まだこの世界について全然知らないから、こういう場合もあるのかとばかり思っていた。
「変に思うのも仕方ありません。でも、私はここに出てくるしか生きる方法はなかったのです」
「どう言うことですか?詳しく教えてください」
もしかしたら断られるかも、と危惧しかけたが、どうやらその心配はないようだった。
「長くなりますが、良いですか?」
もしかしたら彼女は、悩み相談をするように、初対面の私達に今までの自分の思いを打ち明けたかったのかも知れない。
「私は、生まれた時から、魔法が使えなかったんです」
「ちょっと待て、そんなことがあるのか?」
「ちょっとラリアン、雰囲気壊さないでよ」
「いいんです。はじめは皆さん、同じような反応ですから。……たまにいるんですよ。生まれつきでマナのオドへの変換がうまく行えない体を持った人が。そのせいで、私は周りの人に、家族にまでも忌み子として蔑まれてきました」
よほど、辛かったのだろうか、彼女は服の袖をきつく握っている。
それもすぐに弱めたのち、再び口を開いた。
「でも、私は女神を呪ったりはいたしません。女神様はいつもお美しく、我々に平等に人生を配分なさってくださっていますから」
そこで、彼女は一呼吸置いた。
まさかここで、女神の名前が出てくるとは想っていなかった。
彼女の言う女神が私の知っている女神なのかは定かではないが、もしそうだとしたら勘違いだ、と私は論じたい。

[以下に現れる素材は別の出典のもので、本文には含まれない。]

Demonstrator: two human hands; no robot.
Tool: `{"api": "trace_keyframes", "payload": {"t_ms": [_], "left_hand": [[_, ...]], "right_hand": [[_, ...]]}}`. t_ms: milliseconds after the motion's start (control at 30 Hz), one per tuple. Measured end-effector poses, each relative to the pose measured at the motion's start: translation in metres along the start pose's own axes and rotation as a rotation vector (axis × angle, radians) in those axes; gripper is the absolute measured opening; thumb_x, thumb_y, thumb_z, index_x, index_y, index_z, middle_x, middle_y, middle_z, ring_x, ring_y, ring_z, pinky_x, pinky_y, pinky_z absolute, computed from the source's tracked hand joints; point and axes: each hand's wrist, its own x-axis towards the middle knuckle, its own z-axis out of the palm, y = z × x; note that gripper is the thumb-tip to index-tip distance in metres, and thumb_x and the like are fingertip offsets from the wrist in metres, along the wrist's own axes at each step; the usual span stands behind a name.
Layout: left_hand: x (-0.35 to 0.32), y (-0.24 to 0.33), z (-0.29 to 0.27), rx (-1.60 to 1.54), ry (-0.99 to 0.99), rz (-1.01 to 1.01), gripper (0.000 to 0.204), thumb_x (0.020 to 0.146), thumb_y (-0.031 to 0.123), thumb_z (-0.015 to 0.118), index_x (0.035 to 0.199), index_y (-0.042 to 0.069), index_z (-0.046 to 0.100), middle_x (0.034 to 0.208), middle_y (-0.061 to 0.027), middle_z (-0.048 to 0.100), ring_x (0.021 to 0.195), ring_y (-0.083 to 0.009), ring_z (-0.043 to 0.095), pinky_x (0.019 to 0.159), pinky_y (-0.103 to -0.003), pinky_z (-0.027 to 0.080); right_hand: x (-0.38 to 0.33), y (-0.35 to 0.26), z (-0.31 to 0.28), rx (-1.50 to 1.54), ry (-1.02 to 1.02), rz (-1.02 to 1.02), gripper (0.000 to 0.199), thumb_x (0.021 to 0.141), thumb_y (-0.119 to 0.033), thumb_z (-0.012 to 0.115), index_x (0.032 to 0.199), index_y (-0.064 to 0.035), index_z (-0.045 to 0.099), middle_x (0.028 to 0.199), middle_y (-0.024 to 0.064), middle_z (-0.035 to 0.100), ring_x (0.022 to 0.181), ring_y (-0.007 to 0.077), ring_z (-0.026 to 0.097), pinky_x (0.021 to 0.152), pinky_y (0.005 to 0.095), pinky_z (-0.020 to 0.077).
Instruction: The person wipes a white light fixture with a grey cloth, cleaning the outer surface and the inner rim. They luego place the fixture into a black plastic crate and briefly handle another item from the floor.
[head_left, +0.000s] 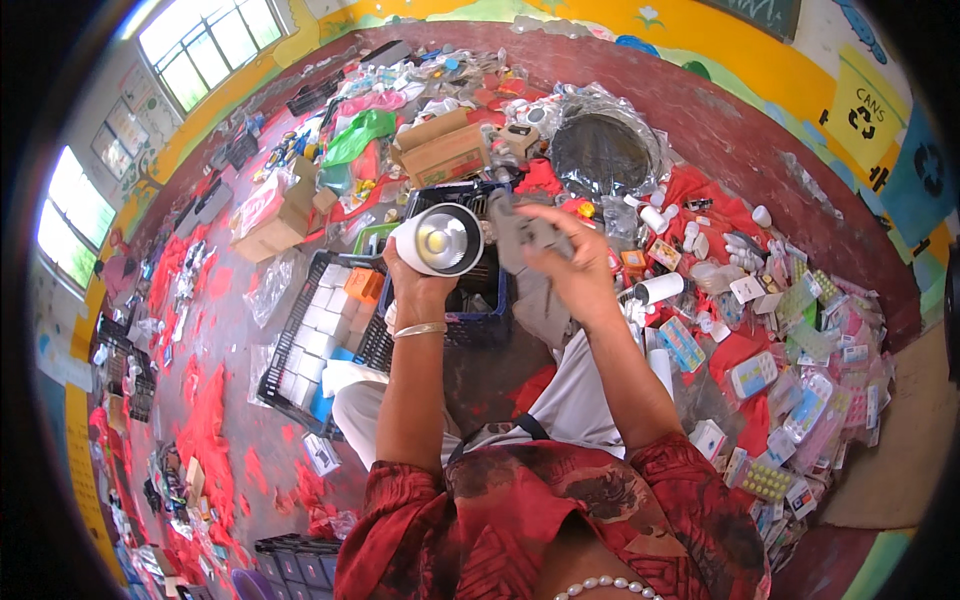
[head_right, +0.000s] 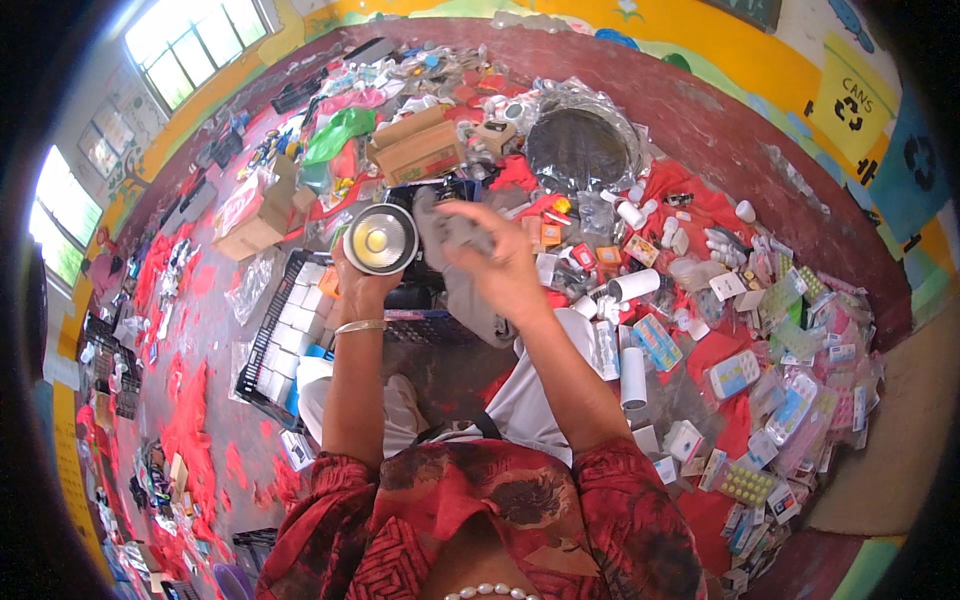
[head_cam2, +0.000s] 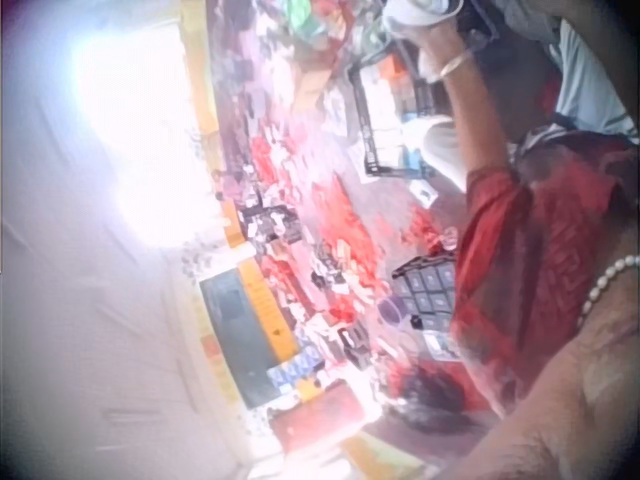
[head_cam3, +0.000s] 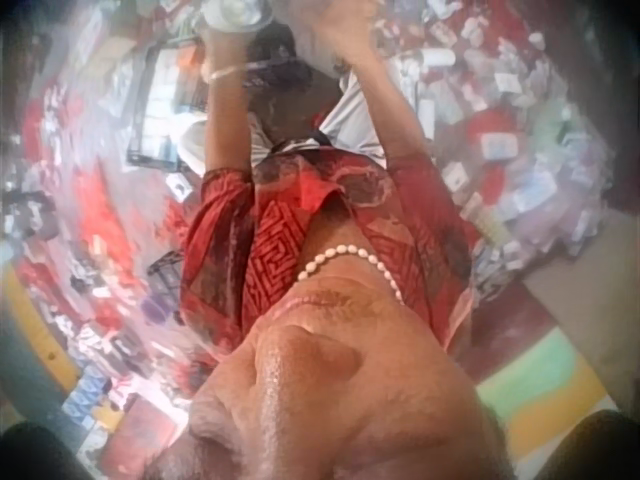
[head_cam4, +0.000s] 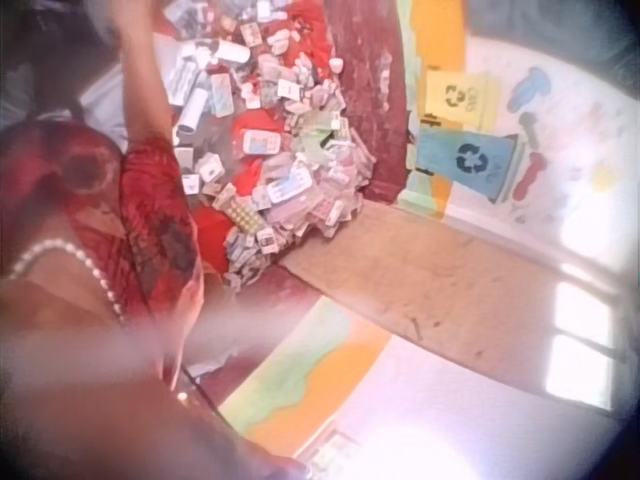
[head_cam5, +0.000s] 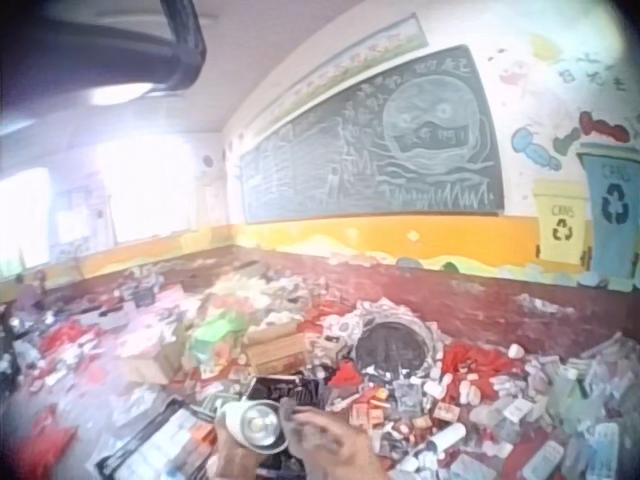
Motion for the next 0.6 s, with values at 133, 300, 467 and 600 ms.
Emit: {"api": "trace_keyframes", "payload": {"t_ms": [133,300,467,600], "left_hand": [[-0.002,-0.014,0.0,0.081,0.093,0.214,0.054,0.084,0.052,0.039,0.115,0.009,0.051,0.108,-0.0109,0.059,0.099,-0.0317,0.057,0.088,-0.048,0.045],[-0.022,-0.015,0.012,0.232,0.06,0.538,0.041,0.086,0.029,0.055,0.12,0.008,0.044,0.11,-0.0069,0.054,0.098,-0.021,0.055,0.084,-0.037,0.047],[-0.028,-0.022,0.028,0.344,0.007,0.798,0.049,0.081,0.011,0.064,0.123,0.008,0.04,0.109,-0.0073,0.053,0.098,-0.0176,0.054,0.084,-0.033,0.047],[-0.026,-0.027,0.032,0.364,-0.058,0.863,0.054,0.08,0.006,0.063,0.126,0.009,0.035,0.111,-0.009,0.053,0.094,-0.0198,0.056,0.079,-0.033,0.05]], "right_hand": [[0.003,0.002,0.03,-0.386,-0.225,-0.21,0.046,0.066,0.005,0.055,0.111,-0.0049,0.057,0.11,0.0119,0.059,0.103,0.0259,0.056,0.088,0.0324,0.0427],[-0.001,0.007,-0.001,-0.238,-0.174,0.092,0.038,0.066,0.001,0.059,0.103,-0.0035,0.06,0.097,0.0141,0.061,0.092,0.0251,0.059,0.085,0.032,0.0425],[0.012,-0.016,0.001,-0.233,0.141,-0.151,0.038,0.067,0.0,0.061,0.104,-0.0042,0.06,0.105,0.0102,0.06,0.099,0.024,0.055,0.088,0.0319,0.0406],[0.023,-0.01,0.048,-0.832,-0.059,-0.449,0.034,0.067,-0.003,0.062,0.101,-0.0053,0.06,0.112,0.0067,0.058,0.098,0.0241,0.054,0.085,0.0342,0.0423]]}}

「その証拠に、私は私の望む素敵な人生を送れています。魔法が使えなくても、この仕事は出来るんです。……この仕事に出会ったのは、終学校の卒業間際のことでした」
彼女は昔を思い出すように話し始めた。
「周りのみんなが深学校への進学や魔法学校への入学を選ぶなか、私はまだ進路が決まっていませんでした。
けれど、職場体験としてある農家さんのお宅へ伺った時、私は光を見ました。
彼らはとても幸せそうに仕事をなさっていたのです。
彼らは魔法が使えましたが、魔法が当たり前に使える人たちに劣等感を抱いていた私を、快く歓迎してくださいました。
それも、私がこの仕事にのめり込むひとつの要因だったかも知れません。
その後、私は彼らに憧れ、この道を一心に目指しました。
学校はありませんから、全て独学で。
街の中で行いたくはありませんでしたので、街の外でこの仕事をすることにしました。
そして今、私はここにいます」
彼女は淡々と語っていたが、その人生は壮絶だったはずだ。
周りに蔑まれ、普通の生活もままならないまま、やっと自分に合った仕事を見つけた。
これを言うと、彼女に断固否定されるだろうから言わないが、私は彼女のような生き方が羨ましい。
今までくよくよ生きたままだった自分を殴りたいぐらいだ。
今も昔も、私は変われていない。
この世界に来てからも、本質的には何も変わっちゃいない。
変わりたい、と心の底から想っているくせに、実行できてはいない。
──だから、羨ましい。
自分らしい生き方を見つけている彼女が。
「なんだか、勇気をもらいました。初対面のあなたに。私は、もう少し前を向いて歩けそうです」
「良く分かりませんが……。こんな私が役に立てたようなら良かったです。さあ、寝ましょう。あなた方が向かっていると言う地下の街はすぐそこです。早めに出れば、昼までには着くでしょう」
「そうだな。もう寝て、早く起きないとな」
「うん……。そうだね」
私は、いつの間にか眠ってしまっていたルイの頰を撫で、寝室まで案内してくれると言うアグリについて行った。
その背中は、私にはどこか誇らしく見えた。
青い空の下で、私達はアグリの家を旅立とうとしていた。
「どうも、ありがとうございました。ご馳走までいただいた上に、泊めてくださって……」
「いえ、こちらもお世話になりましたから」
「では」
「また、どうか機会があったらいらっしゃってください。ご馳走を用意して待っておきますから」
「ええ、是非」
彼女に手を振り、前方を向く。
横にはラリアン、下にはルイがいる。
「よし、あとちょっと、頑張るぞー!」
「「おー!」」
今度はちゃんと返事が返ってきた。
《地下の街》とは、一体どのようなところなのだろうか。
私の中で期待が一気に膨らんだ。